:: YOUR ASSIGNMENT ::
Since the pictures are not wanted, retype the listing below exactly and without them.

:: COLLECTED MATERIAL ::
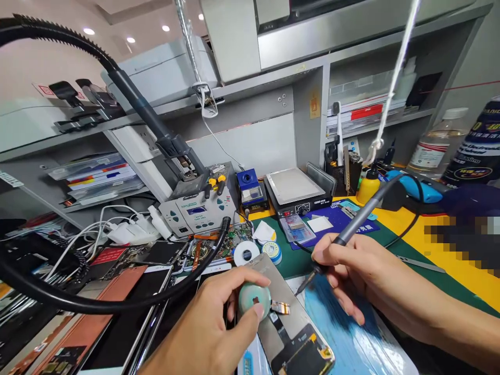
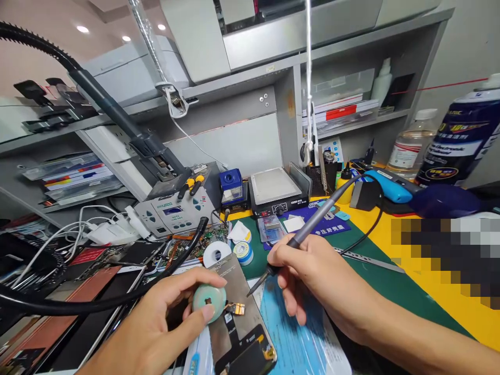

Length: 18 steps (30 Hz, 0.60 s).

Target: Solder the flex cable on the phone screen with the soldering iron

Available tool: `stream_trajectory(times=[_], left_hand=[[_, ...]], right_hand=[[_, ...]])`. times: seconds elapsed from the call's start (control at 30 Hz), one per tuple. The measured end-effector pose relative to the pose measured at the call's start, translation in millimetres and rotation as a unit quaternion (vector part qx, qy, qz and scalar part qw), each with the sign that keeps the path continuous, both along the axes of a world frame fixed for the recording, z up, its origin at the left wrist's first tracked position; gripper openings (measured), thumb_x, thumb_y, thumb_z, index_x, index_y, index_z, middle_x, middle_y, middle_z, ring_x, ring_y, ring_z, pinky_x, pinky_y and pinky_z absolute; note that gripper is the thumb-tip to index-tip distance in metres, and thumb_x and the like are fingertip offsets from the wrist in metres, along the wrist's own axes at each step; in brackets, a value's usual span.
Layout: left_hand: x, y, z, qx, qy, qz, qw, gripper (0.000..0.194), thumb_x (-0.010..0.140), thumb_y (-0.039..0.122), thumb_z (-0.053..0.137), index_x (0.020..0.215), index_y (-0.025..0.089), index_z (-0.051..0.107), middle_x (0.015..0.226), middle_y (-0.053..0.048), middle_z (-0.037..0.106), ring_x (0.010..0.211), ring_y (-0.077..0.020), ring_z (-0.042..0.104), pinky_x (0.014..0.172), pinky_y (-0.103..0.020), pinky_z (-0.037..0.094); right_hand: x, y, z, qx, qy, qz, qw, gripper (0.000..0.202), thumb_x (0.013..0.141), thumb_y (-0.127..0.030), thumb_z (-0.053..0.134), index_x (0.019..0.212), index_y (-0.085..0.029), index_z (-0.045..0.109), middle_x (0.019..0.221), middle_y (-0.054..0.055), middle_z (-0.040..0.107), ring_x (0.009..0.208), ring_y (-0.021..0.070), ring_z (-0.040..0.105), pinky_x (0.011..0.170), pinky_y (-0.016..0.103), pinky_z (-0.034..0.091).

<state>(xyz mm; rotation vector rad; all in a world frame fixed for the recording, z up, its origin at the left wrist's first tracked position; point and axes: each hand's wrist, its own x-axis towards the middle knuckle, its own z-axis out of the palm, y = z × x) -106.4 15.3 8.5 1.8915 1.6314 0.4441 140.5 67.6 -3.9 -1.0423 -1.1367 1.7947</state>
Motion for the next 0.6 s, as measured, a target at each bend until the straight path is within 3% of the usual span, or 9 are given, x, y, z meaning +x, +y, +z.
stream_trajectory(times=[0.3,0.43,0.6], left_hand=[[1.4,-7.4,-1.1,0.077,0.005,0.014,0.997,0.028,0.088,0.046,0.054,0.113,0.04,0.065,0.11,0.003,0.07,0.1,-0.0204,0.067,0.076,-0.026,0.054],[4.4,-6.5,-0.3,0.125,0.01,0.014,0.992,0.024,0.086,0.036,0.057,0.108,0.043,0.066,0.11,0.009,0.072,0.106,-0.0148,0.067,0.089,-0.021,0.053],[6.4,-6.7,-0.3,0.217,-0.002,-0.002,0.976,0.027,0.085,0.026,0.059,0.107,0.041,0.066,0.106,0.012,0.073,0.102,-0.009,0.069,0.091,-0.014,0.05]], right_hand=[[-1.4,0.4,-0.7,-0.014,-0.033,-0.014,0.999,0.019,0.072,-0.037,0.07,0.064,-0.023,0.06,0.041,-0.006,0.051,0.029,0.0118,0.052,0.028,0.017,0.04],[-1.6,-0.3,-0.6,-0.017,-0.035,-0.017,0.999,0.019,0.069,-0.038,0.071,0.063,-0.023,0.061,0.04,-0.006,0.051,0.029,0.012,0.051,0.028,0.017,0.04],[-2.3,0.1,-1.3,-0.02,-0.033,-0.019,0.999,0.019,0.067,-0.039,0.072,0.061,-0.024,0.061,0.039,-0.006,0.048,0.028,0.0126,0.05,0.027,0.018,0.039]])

:: YOUR RESPONSE ::
Length: 18 steps (30 Hz, 0.60 s).

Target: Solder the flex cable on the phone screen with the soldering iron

Available tool: `stream_trajectory(times=[_], left_hand=[[_, ...]], right_hand=[[_, ...]])`. times: seconds elapsed from the call's start (control at 30 Hz), one per tuple. The measured end-effector pose relative to the pose measured at the call's start, translation in millimetres and rotation as a unit quaternion (vector part qx, qy, qz and scalar part qw), each with the sign that keeps the path continuous, both along the axes of a world frame fixed for the recording, z up, its origin at the left wrist's first tracked position; gripper openings (measured), thumb_x, thumb_y, thumb_z, index_x, index_y, index_z, middle_x, middle_y, middle_z, ring_x, ring_y, ring_z, pinky_x, pinky_y and pinky_z absolute; note that gripper is the thumb-tip to index-tip distance in metres, and thumb_x and the like are fingertip offsets from the wrist in metres, along the wrist's own axes at each step; in brackets, a value's usual span.
Layout: left_hand: x, y, z, qx, qy, qz, qw, gripper (0.000..0.194), thumb_x (-0.010..0.140), thumb_y (-0.039..0.122), thumb_z (-0.053..0.137), index_x (0.020..0.215), index_y (-0.025..0.089), index_z (-0.051..0.107), middle_x (0.015..0.226), middle_y (-0.053..0.048), middle_z (-0.037..0.106), ring_x (0.010..0.211), ring_y (-0.077..0.020), ring_z (-0.042..0.104), pinky_x (0.014..0.172), pinky_y (-0.103..0.020), pinky_z (-0.037..0.094); right_hand: x, y, z, qx, qy, qz, qw, gripper (0.000..0.202), thumb_x (0.013..0.141), thumb_y (-0.127..0.030), thumb_z (-0.053..0.134), index_x (0.019..0.212), index_y (-0.085..0.029), index_z (-0.045..0.109), middle_x (0.019..0.221), middle_y (-0.054..0.055), middle_z (-0.040..0.107), ring_x (0.009..0.208), ring_y (-0.021..0.070), ring_z (-0.040..0.105), pinky_x (0.011..0.170), pinky_y (-0.016..0.103), pinky_z (-0.034..0.091).

<state>(xyz mm; rotation vector rad; all in a world frame fixed for the recording, z up, its origin at the left wrist's first tracked position; point and axes: each hand's wrist, its own x-axis towards the middle knuckle, its own z-axis out of the palm, y = z × x) -106.4 15.3 8.5 1.8915 1.6314 0.4441 140.5 67.6 -3.9 -1.0423 -1.1367 1.7947</state>
Motion for the next 0.6 s, as measured, a target at each bend until the straight path is within 3% of the usual span, or 9 are given, x, y, z meaning +x, +y, +z.
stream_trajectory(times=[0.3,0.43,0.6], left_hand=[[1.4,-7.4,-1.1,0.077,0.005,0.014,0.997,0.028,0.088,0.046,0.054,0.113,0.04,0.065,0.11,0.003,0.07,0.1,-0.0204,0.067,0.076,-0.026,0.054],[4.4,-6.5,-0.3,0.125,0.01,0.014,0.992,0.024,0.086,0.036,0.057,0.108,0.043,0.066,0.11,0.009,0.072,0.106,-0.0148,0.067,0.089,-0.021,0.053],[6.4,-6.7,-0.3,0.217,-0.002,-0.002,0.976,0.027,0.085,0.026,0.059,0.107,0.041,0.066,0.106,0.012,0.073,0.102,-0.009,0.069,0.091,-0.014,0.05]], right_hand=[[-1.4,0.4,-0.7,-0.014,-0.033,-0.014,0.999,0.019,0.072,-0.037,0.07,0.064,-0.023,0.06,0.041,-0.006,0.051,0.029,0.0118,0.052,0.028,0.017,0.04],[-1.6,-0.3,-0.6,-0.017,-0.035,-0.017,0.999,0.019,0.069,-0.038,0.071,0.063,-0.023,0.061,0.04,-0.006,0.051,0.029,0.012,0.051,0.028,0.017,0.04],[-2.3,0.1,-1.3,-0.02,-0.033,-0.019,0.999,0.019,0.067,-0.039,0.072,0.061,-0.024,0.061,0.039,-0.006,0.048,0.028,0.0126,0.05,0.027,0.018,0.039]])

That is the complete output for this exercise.